Caring for a victim

Nursing Notes: Domestic Violence

By Krystle Maynard, DNP, MSN, RN, SANE-A

Domestic violence (DV) is a massive problem in the United States. On any given day during a nursing shift, you might encounter someone who is in an abusive relationship, and you may not be aware. Nurses entered healthcare to be able to help people, and though it might not always look the same, there is always a way. Patients who enter your healthcare organization exhibiting signs of DV may not be seeking the help nurses may want to provide. So, how can nurses help in situations they may not be as familiar with?

What Is Domestic Violence?

Lady holding her head in her hands.

Domestic violence is a term used to describe any form of verbal, physical, emotional, psychological, sexual, or financial abuse. Violent offenders often use various techniques to exert power and control over others to prevent them from making their own choices. The National Domestic Violence Hotline reports some of the following DV statistics:

  • 24 people per minute are abuse victims.
  • 3 out of 10 women and 1 out of 10 men report being abused.
  • Almost 15% of women and 4% of men report being injured by their abuser.
  • Women ages 18–24 and 25–34 are reportedly the most common victims of intimate partner violence.

The Four Most Common Types of Violence

  • Physical: Hitting, kicking, pushing, biting, punching, etc. 
  • Sexual: Attempting or forcing someone to participate in sexual acts or favors when the other party cannot or does not provide consent
  • Psychological: When someone intends to harm an individual by being verbally or emotionally abusive, as well as trying to exert control over the person
  • Stalking: When someone repeatedly exhibits patterns of unwanted attention or contact that causes one to become fearful of their safety

How Can Nurses Identify Domestic Violence Victims? 

Nurses encounter patients from all backgrounds each day they report to work. Signs of domestic violence are not always easy to identify, especially if nurses aren’t aware of what to look for. All healthcare facilities and providers should provide domestic violence training to routinely screen for the potential of violence, especially when suspicious behaviors or “red flags” are noticed. 
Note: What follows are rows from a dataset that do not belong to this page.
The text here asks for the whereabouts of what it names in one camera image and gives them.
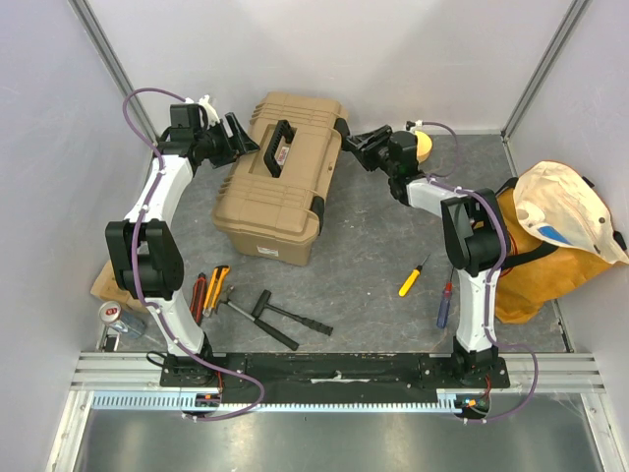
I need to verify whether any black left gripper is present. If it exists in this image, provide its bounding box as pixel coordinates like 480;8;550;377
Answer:
197;114;260;170

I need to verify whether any tan plastic tool box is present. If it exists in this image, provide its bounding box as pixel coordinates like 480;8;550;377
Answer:
212;91;349;266

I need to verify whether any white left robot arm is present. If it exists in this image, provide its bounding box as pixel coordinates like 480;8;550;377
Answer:
105;95;260;386

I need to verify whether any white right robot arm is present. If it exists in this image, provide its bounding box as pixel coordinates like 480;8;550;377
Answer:
335;119;509;387

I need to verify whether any yellow black utility knife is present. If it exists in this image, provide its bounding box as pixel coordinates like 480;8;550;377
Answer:
202;265;230;318

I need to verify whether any black rubber mallet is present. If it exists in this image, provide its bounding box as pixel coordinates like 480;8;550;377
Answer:
252;289;333;336

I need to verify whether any red black utility knife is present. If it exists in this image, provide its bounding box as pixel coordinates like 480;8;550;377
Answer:
190;272;207;325

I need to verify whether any small steel claw hammer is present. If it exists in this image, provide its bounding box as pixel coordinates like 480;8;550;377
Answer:
219;284;301;352

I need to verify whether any brown cardboard box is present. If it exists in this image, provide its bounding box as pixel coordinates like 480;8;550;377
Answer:
90;261;147;313

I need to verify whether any silver drink can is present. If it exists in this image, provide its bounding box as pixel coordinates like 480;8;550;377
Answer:
98;301;145;338

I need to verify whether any orange cloth bag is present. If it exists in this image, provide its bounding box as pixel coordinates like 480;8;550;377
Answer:
495;179;612;325

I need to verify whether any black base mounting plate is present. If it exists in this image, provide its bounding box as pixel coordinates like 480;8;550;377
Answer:
159;351;511;408

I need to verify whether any right aluminium corner profile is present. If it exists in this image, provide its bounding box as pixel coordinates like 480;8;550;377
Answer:
500;0;592;143

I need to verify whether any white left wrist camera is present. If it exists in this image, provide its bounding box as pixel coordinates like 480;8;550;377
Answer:
185;94;220;127

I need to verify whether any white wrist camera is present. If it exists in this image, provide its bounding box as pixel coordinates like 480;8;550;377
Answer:
405;120;425;133
185;94;220;127

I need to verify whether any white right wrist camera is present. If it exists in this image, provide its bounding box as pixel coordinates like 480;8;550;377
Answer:
405;120;425;133

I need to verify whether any yellow handle screwdriver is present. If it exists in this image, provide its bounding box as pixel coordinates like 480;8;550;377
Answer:
398;255;429;297

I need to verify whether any aluminium corner frame profile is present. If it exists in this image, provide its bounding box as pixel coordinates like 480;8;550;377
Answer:
68;0;157;138

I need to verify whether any blue red handle screwdriver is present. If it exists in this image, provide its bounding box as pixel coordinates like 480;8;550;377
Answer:
436;268;454;329

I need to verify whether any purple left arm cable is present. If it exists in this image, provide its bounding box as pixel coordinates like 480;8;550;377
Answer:
122;87;267;422

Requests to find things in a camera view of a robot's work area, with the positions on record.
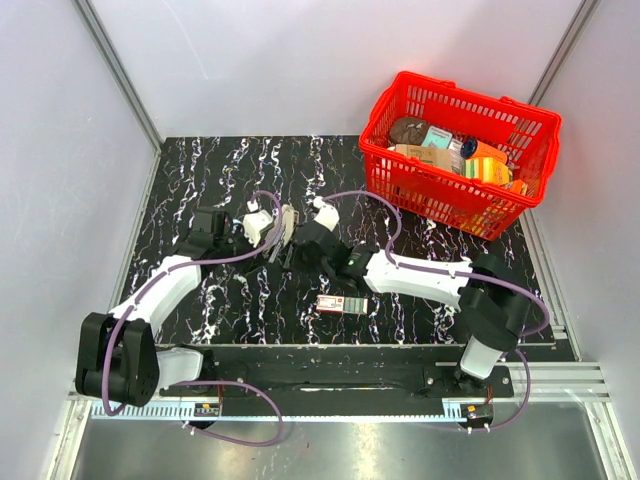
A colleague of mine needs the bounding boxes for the beige and black stapler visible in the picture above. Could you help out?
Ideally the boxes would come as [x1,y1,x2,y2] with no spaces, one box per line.
[268,204,299,263]

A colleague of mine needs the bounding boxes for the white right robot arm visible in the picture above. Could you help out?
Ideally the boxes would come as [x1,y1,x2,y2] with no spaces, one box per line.
[283,221,532,396]

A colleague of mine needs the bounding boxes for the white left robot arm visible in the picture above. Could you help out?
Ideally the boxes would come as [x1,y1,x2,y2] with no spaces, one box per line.
[75,207,282,416]

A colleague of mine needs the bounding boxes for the red white staple box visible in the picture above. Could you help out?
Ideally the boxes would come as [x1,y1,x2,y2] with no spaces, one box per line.
[316,295,368,315]

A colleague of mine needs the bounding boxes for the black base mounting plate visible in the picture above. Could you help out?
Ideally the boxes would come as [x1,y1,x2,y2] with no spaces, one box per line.
[160,345,514,417]

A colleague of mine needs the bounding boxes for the brown round pouch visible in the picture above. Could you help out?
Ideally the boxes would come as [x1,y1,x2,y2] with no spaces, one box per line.
[388,116,430,145]

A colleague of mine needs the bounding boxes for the brown cardboard box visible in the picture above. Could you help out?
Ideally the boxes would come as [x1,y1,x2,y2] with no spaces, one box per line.
[389,144,454,172]

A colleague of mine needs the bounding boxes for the teal small box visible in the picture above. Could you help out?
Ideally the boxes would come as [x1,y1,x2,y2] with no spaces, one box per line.
[422,125,453,149]

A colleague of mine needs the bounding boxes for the red plastic shopping basket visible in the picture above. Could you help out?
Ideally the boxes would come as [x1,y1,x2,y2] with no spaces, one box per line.
[359,71,562,240]

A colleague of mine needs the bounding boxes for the orange bottle blue cap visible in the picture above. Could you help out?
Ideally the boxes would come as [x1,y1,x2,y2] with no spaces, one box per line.
[460,137,508,164]

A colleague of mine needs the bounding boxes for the yellow orange box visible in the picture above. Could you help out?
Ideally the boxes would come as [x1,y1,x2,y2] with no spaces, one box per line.
[462,157,513,186]

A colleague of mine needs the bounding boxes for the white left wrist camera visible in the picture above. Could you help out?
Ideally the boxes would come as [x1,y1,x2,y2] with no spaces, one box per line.
[242,200,274,247]

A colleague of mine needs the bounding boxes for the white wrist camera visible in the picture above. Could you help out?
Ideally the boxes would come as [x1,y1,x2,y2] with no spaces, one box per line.
[242,200,274,247]
[312,196,340,232]

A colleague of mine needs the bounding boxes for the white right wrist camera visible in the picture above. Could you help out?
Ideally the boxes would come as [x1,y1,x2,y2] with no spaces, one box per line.
[312,196,340,232]

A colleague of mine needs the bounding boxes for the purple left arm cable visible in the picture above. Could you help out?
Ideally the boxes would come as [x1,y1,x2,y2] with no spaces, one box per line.
[99,190,285,446]

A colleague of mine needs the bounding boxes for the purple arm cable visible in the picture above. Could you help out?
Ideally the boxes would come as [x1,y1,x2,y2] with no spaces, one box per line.
[314,190,551,432]
[99,190,285,446]

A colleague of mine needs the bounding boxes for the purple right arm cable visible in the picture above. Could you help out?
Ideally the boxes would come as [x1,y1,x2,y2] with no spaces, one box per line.
[314,190,551,432]

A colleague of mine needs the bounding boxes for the aluminium frame rail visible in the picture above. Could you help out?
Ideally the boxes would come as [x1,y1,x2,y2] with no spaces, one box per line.
[64,359,614,421]

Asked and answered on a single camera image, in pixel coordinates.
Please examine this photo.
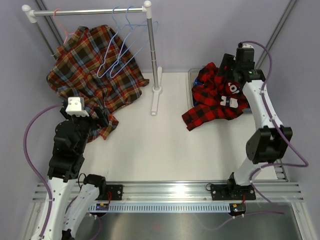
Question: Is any purple cable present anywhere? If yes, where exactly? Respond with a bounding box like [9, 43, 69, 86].
[22, 104, 67, 238]
[237, 40, 310, 216]

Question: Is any silver white clothes rack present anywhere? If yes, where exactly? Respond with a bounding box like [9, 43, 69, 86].
[21, 0, 164, 116]

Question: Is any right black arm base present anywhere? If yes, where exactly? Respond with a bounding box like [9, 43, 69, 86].
[205, 183, 257, 201]

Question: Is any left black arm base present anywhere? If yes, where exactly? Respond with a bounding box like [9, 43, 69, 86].
[96, 184, 124, 201]

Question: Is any light blue hanger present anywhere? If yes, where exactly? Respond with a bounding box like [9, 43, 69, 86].
[105, 6, 159, 78]

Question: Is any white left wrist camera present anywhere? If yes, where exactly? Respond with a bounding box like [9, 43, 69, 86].
[65, 96, 89, 117]

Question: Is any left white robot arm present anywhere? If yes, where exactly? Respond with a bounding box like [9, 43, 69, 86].
[31, 107, 108, 240]

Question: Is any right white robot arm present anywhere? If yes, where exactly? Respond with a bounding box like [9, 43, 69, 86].
[211, 44, 293, 201]

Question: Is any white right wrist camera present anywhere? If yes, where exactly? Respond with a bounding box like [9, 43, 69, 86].
[237, 42, 254, 52]

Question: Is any blue hanger holding red shirt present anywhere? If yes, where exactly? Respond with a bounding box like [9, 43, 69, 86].
[96, 6, 148, 79]

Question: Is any aluminium mounting rail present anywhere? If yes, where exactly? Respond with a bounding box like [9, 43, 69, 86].
[32, 181, 305, 202]

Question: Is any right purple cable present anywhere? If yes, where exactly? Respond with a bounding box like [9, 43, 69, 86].
[237, 40, 310, 216]

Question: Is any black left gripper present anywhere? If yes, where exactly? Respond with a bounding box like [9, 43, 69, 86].
[61, 106, 109, 154]

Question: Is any white slotted cable duct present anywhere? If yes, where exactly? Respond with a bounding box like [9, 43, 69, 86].
[88, 202, 231, 213]

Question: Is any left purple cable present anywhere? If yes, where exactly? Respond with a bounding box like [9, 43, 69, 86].
[22, 104, 67, 238]

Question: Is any blue plaid shirt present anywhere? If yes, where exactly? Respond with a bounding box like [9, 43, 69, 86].
[191, 78, 251, 111]

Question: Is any red black checked shirt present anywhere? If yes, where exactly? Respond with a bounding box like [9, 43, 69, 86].
[181, 62, 250, 131]

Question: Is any pink wire hanger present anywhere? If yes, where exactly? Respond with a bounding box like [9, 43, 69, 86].
[53, 8, 74, 44]

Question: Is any brown plaid shirt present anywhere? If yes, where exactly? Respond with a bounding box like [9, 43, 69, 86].
[46, 25, 149, 142]

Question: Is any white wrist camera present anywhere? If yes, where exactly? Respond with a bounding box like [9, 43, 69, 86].
[65, 96, 89, 117]
[237, 42, 254, 52]

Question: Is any clear grey plastic bin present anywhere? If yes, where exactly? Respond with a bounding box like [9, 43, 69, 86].
[187, 67, 253, 113]

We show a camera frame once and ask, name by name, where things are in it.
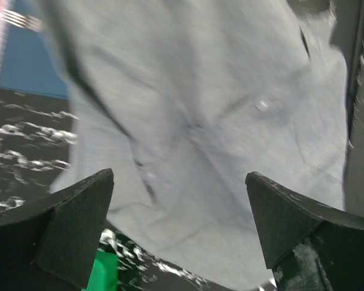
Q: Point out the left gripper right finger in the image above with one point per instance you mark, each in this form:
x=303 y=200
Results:
x=307 y=244

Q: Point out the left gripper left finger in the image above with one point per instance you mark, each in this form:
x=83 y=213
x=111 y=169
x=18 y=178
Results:
x=51 y=243

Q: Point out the grey button shirt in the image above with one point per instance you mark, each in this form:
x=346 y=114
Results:
x=182 y=99

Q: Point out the green plastic bin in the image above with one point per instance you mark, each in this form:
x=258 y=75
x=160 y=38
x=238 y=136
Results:
x=104 y=275

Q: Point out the blue patterned placemat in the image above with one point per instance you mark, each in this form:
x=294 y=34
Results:
x=25 y=64

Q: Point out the silver fork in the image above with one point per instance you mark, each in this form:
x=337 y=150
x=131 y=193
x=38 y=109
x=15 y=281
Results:
x=22 y=21

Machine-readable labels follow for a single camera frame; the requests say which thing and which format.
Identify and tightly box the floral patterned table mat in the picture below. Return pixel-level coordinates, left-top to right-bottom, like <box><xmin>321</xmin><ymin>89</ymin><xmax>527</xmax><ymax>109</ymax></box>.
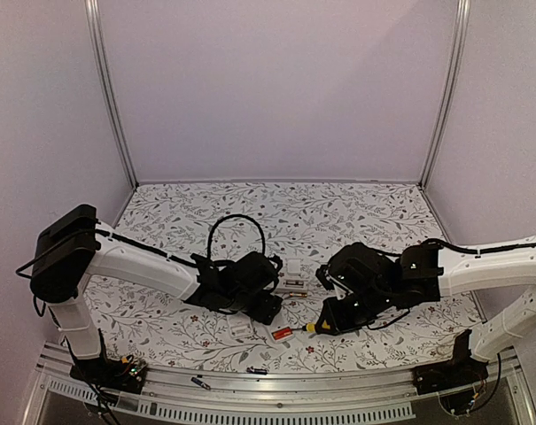
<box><xmin>85</xmin><ymin>182</ymin><xmax>481</xmax><ymax>374</ymax></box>

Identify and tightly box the blue battery on rail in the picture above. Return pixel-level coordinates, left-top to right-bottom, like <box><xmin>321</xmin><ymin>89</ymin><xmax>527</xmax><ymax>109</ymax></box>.
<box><xmin>191</xmin><ymin>376</ymin><xmax>211</xmax><ymax>390</ymax></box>

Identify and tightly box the left aluminium frame post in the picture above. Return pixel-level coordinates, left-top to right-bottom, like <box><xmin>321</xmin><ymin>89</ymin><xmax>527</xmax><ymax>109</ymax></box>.
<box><xmin>84</xmin><ymin>0</ymin><xmax>139</xmax><ymax>190</ymax></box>

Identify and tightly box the aluminium frame post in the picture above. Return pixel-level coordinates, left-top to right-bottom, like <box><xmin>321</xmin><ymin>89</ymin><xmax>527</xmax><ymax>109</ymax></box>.
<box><xmin>84</xmin><ymin>0</ymin><xmax>139</xmax><ymax>190</ymax></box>
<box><xmin>419</xmin><ymin>0</ymin><xmax>471</xmax><ymax>192</ymax></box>

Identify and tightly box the gold black loose battery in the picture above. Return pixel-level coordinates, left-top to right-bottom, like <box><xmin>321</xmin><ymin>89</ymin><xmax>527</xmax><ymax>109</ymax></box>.
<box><xmin>288</xmin><ymin>292</ymin><xmax>308</xmax><ymax>298</ymax></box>

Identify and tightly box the yellow handled screwdriver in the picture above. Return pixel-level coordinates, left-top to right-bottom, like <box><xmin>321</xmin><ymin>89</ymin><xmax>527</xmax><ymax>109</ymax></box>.
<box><xmin>291</xmin><ymin>323</ymin><xmax>332</xmax><ymax>335</ymax></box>

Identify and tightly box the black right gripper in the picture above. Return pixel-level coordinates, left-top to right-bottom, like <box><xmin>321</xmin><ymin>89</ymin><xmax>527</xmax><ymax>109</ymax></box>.
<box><xmin>315</xmin><ymin>285</ymin><xmax>392</xmax><ymax>337</ymax></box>

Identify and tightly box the aluminium front rail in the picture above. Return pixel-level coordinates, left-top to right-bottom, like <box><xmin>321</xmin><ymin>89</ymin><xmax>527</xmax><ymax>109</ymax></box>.
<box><xmin>22</xmin><ymin>343</ymin><xmax>536</xmax><ymax>424</ymax></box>

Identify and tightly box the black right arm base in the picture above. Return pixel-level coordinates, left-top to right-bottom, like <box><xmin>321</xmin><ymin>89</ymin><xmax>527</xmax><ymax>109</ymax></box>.
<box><xmin>412</xmin><ymin>358</ymin><xmax>488</xmax><ymax>395</ymax></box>

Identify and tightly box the dark battery on rail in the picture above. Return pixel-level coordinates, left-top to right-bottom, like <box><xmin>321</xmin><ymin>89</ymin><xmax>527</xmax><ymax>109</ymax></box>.
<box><xmin>246</xmin><ymin>367</ymin><xmax>268</xmax><ymax>375</ymax></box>

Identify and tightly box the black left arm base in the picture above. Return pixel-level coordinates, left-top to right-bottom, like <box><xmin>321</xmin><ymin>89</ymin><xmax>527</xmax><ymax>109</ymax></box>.
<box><xmin>69</xmin><ymin>351</ymin><xmax>148</xmax><ymax>394</ymax></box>

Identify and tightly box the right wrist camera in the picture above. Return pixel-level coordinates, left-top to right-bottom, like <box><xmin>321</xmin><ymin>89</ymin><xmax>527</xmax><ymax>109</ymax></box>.
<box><xmin>315</xmin><ymin>264</ymin><xmax>338</xmax><ymax>291</ymax></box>

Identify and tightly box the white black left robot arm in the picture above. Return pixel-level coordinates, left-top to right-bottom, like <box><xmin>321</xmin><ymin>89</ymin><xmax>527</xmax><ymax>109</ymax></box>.
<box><xmin>15</xmin><ymin>204</ymin><xmax>283</xmax><ymax>384</ymax></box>

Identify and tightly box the white remote control with batteries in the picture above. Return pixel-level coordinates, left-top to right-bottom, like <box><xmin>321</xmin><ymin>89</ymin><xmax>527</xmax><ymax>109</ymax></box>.
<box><xmin>277</xmin><ymin>279</ymin><xmax>308</xmax><ymax>292</ymax></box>

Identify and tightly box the right aluminium frame post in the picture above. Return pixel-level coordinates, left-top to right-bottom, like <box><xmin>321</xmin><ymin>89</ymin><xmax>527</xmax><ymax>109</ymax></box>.
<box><xmin>419</xmin><ymin>0</ymin><xmax>471</xmax><ymax>192</ymax></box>

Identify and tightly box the small white battery cover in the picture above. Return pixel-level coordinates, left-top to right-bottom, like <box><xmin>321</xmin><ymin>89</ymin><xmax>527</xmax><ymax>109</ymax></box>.
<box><xmin>286</xmin><ymin>259</ymin><xmax>301</xmax><ymax>274</ymax></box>

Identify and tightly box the white air conditioner remote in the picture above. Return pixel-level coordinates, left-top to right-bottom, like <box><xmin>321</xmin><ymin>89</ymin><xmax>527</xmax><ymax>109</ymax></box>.
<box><xmin>227</xmin><ymin>314</ymin><xmax>254</xmax><ymax>339</ymax></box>

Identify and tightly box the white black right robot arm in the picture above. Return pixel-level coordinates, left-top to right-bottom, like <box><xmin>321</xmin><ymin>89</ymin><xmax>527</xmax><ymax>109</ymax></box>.
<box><xmin>313</xmin><ymin>235</ymin><xmax>536</xmax><ymax>386</ymax></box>

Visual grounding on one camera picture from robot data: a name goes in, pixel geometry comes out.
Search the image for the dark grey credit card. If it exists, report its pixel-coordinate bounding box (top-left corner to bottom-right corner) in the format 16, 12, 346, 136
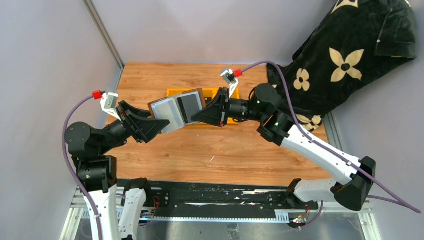
176, 91, 203, 125

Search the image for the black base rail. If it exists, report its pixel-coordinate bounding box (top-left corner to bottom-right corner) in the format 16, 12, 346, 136
140, 180, 320, 224

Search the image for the brown leather card holder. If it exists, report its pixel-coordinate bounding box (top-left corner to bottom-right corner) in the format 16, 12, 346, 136
147, 88, 206, 134

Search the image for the black floral blanket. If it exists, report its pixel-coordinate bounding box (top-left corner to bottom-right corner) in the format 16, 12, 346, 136
266, 0, 417, 132

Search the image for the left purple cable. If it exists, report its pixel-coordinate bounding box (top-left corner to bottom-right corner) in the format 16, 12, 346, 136
61, 90, 104, 240

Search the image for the yellow compartment tray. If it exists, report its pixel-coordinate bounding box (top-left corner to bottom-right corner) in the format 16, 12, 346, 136
165, 87, 241, 126

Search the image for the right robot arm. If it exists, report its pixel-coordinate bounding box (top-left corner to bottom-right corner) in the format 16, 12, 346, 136
191, 83, 376, 212

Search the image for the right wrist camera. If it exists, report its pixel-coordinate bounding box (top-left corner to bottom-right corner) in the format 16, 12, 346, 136
220, 67, 239, 98

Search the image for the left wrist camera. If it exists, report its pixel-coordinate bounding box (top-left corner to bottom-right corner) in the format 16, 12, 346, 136
100, 92, 121, 120

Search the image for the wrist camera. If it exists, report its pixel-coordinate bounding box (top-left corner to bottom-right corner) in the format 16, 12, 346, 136
220, 67, 239, 98
100, 92, 121, 120

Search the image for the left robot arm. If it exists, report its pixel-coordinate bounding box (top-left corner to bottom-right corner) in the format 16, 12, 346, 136
64, 101, 170, 240
Potential indicators of domestic violence include:

  • Unexplained physical injury
  • Inconsistent explanations of injuries
  • Depression, social isolation
  • Lack of eye contact
  • A partner who refuses to leave the patient alone in a room with a healthcare provider
  • Behaviors indicating anxiety, fear, seeming fear to talk
  • A partner who talks for the patient and wants to take part in their plan of care
  • Substance abuse
  • Delays in seeking treatment for injuries 
  • Sleeping disorders
  • Eating disorders
  • Suicidal ideation

Domestic violence screening questions include:

  • Do you feel safe at home?
  • Does your partner make you feel afraid? 
  • Are you ever worried that your partner will hurt you?
  • Have you ever been in a relationship where someone has physically harmed you?
  • Has anyone ever forced you to engage in sexual activities against your will?
Nurse takes time to initiate a discussion.

How Can Nurses Help? 

There are many ways that nurses can help DV victims, starting with education. As brilliant as nurses are, the abuse education included in nursing programs was pretty basic. Healthcare organizations can implement specific training opportunities for staff to understand and better identify domestic violence, as well as implement policies and procedures to ensure staff is better equipped to understand the topic.

Mandated Reporting

Each state has laws about mandated reporting of suspected abuse. In general, nurses are required to report suspected abuse for those under the age of 18 (child abuse), dependent adults who are unable to care for themselves (dependent adult abuse), or elderly adults (elder abuse). In certain trauma victims, some state laws may require reporting as well. Adult patients who are competent and do not meet one of the above conditions typically have the right to decline reporting abuse.

A number of states require nurses and other healthcare professionals to take CEUs on domestic violence, child abuse: 

As nurses, it is our job to educate, support, and inform patients. Healthcare staff should familiarize themselves with resources available to victims within their community. Even if a patient wishes not to pursue charges, it is essential to educate the patient on safe practices and provide them with resources if they ever choose to seek help. 

Be mindful that if the abuser finds out that resources or education have been provided, they may become abusive again toward the patient. It is important to seek a way to provide resources discreetly when possible. 

Domestic Violence Resources

There are domestic violence resources available for help in every state. In general, review what your state offers for domestic violence victims in terms of counseling, advocacy, domestic violence shelters, and more. 

Final Thoughts

Taking the time to show you care.

As nurses, we went into healthcare to help people; it’s in our nature. As common as domestic violence is, it is not always easy to identify. It’s even harder to help victims escape. Did you know that it takes an average of seven attempts for a person to leave their abusive relationship? Know that leaving is the most dangerous time, so any education and resources you can provide to patients may help them when they are ready to make their safety plans.